During a time of depressed markets, financial risk carried by IOCs for exploration operations might need to be shared with the state. The Brent crude price can radically change the E&P environment for IOCs. Profit projections based on $100 a barrel quickly break down when oil drops to the lows recently seen (around $60 at time of printing). In such a market, risks carried by firms prove too prohibitive to be feasible for exploration.

A more flexible model

Within the last few years the Egyptian government has been more flexible with IOCs regarding specific terms of PSA contracts.
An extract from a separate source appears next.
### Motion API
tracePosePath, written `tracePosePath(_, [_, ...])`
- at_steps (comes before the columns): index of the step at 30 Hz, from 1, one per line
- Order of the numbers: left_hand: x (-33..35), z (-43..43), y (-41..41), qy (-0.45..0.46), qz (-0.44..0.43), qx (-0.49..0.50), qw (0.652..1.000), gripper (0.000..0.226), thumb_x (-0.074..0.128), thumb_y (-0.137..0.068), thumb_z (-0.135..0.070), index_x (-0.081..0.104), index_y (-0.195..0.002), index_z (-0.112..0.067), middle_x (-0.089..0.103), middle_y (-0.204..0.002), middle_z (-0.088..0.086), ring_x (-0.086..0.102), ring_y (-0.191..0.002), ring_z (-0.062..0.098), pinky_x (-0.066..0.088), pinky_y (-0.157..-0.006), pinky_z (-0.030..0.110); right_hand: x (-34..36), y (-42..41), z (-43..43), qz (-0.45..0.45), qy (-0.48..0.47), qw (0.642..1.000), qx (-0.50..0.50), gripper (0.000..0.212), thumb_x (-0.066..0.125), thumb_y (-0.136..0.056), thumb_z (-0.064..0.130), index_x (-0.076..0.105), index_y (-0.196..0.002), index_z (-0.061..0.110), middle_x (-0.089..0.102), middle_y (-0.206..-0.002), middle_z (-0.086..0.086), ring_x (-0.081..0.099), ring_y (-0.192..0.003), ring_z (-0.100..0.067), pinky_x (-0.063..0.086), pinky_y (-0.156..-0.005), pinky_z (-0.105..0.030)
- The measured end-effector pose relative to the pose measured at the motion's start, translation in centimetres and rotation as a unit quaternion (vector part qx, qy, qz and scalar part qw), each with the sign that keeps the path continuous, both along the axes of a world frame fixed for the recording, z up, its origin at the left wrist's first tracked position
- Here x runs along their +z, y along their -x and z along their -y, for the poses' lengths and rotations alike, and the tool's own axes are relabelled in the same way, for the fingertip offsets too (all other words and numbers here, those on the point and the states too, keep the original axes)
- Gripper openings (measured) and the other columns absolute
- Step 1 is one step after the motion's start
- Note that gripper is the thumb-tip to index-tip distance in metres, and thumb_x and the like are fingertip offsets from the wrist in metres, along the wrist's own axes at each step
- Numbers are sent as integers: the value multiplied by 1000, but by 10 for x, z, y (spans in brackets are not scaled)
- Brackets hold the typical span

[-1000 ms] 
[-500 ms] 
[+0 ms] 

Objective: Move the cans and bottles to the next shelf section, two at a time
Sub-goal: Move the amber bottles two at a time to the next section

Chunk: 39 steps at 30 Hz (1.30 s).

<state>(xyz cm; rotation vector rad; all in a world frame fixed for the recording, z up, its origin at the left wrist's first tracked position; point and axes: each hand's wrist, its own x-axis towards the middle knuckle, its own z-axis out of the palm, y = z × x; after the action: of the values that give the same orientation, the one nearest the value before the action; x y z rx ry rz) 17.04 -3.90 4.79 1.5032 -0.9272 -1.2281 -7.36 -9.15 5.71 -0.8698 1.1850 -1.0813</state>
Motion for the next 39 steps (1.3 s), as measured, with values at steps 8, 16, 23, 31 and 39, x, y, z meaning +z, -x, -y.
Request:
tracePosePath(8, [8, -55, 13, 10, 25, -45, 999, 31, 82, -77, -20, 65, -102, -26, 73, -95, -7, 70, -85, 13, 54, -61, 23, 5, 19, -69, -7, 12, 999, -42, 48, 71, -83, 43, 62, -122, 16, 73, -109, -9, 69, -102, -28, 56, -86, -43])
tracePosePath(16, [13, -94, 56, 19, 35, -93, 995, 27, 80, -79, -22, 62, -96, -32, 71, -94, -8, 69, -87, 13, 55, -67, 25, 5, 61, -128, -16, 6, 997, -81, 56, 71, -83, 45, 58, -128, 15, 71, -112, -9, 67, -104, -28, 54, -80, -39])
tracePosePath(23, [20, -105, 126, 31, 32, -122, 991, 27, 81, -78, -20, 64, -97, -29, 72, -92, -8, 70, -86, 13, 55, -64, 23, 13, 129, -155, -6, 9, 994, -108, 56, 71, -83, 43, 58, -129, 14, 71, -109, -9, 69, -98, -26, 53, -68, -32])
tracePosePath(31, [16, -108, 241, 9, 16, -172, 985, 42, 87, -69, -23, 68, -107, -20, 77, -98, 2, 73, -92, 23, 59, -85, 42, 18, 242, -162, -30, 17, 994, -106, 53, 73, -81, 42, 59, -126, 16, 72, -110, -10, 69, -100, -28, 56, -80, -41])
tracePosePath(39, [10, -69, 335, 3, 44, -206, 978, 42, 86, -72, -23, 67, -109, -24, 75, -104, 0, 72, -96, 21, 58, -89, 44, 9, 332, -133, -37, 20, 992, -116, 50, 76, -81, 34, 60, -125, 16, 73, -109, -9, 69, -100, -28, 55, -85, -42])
The energy-starved nation is doing all it can to increase investment in the sector, and according to leaders in IOCs like Maurizio, it has worked hard to build mutually beneficial relationships with IOCs.

In order to increase production, the state has offered more generous percentages for profit and cost recovery, and has shown signs of willingness to change the price paid for natural gas, which is currently fixed and not competitive with international markets.

The fact is, the state and IOCs want different things. The Egyptian government wants to maximize production and revenue –especially as the nation is experiencing a shortage of natural gas; while IOCs want increased profitability. However, they both have to negotiate and work together because in the end, they both need each other. The state needs the expertise and capital of the IOC, while the IOC needs access to natural resources.

It is in periods of price instability that these different interests come to the forefront. But this is an opportunity to address them fully; making sure that the state is taking full advantage of its resources while IOCs are compensated fairly for their work.

Working to improve the system

On the whole, PSAs are a structure that works very well for Egypt and for those investing in the nation. The contract structure has a long history of success for all involved. All who have been interviewed for this article (and the articles following this overview) were quick to state that for the most part, the system works quite well.

Egypt’s energy sector is arguably the most important sector for foreign direct investment (FDI) in the country. A recent report released by the US State Department stated, “The petroleum industry is one of the most dynamic industries in Egypt, and hydrocarbon production is by far the largest single industrial activity.”

Improvements and adjustments are always necessary for a field as important as energy to the Egyptian economy. Continually applying a critical eye to the way the sector operates will not only improve production and government-IOC relationships now, but will encourage further investment from additional foreign firms in the future. Recent efforts to reduce fuel subsidies and pay down foreign debt have instilled increased confidence in the Egyptian government. Continuing on the same track will undoubtedly lead to greater investment and production. As the US State Department says, “Should Egypt undertake these reforms, prospects for the industry will be bright, with untapped oil and gas resources and promising potential reserves.”